Leaving out all pictures, return exactly the lines from the one that contains "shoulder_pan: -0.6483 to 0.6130" through the end of the data below.

______

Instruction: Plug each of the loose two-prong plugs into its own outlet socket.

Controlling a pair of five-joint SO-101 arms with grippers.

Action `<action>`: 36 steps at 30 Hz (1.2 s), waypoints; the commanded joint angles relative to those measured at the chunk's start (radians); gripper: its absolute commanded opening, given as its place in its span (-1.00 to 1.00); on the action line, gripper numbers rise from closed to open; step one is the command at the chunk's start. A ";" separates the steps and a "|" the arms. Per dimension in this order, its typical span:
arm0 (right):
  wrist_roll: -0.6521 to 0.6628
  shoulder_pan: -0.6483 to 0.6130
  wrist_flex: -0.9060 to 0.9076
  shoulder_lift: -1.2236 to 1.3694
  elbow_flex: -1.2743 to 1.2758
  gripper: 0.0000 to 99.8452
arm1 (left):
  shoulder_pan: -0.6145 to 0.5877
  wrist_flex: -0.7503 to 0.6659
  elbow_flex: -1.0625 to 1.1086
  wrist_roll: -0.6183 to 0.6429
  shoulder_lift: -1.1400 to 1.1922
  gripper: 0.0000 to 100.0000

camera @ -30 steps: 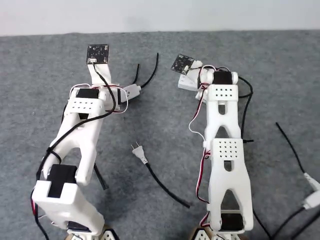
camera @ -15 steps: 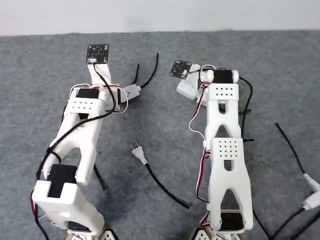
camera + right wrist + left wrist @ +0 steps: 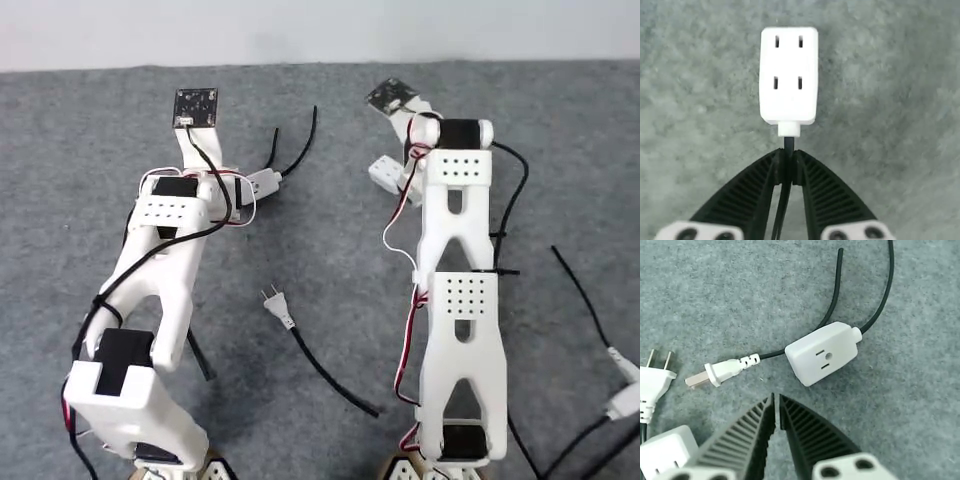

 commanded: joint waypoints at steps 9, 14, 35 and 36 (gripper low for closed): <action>-0.483 -0.031 0.039 -0.493 0.744 -0.98 | 0.003 0.020 -0.051 0.009 -0.006 -0.97; -0.626 -0.101 0.024 -0.572 0.980 -0.98 | 0.003 0.020 -0.051 0.009 -0.008 -0.97; -0.775 -0.217 -0.648 -1.457 2.183 -0.56 | 0.026 0.135 -0.053 0.015 -0.017 -0.97; -0.775 -0.217 -0.647 -1.452 2.183 -0.56 | 0.026 0.141 -0.053 0.014 -0.017 -0.97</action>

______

◆ **Exercise output**:
  shoulder_pan: -0.6483 to 0.6130
  wrist_flex: -0.9060 to 0.9076
  shoulder_lift: -1.2236 to 1.3694
  elbow_flex: -1.2743 to 1.2758
  gripper: 0.0000 to 99.8452
arm1 (left):
  shoulder_pan: -0.6145 to 0.5877
  wrist_flex: -0.7503 to 0.6659
  elbow_flex: -1.0625 to 1.1086
  wrist_roll: -0.6183 to 0.6429
  shoulder_lift: -1.1400 to 1.1922
  gripper: 0.0000 to 100.0000

camera @ -30 steps: 
camera @ -15 steps: 
camera + right wrist + left wrist @ +0 steps: 

 commanded: joint waypoints at steps 9, 14, 35 and 36 (gripper low for closed): <action>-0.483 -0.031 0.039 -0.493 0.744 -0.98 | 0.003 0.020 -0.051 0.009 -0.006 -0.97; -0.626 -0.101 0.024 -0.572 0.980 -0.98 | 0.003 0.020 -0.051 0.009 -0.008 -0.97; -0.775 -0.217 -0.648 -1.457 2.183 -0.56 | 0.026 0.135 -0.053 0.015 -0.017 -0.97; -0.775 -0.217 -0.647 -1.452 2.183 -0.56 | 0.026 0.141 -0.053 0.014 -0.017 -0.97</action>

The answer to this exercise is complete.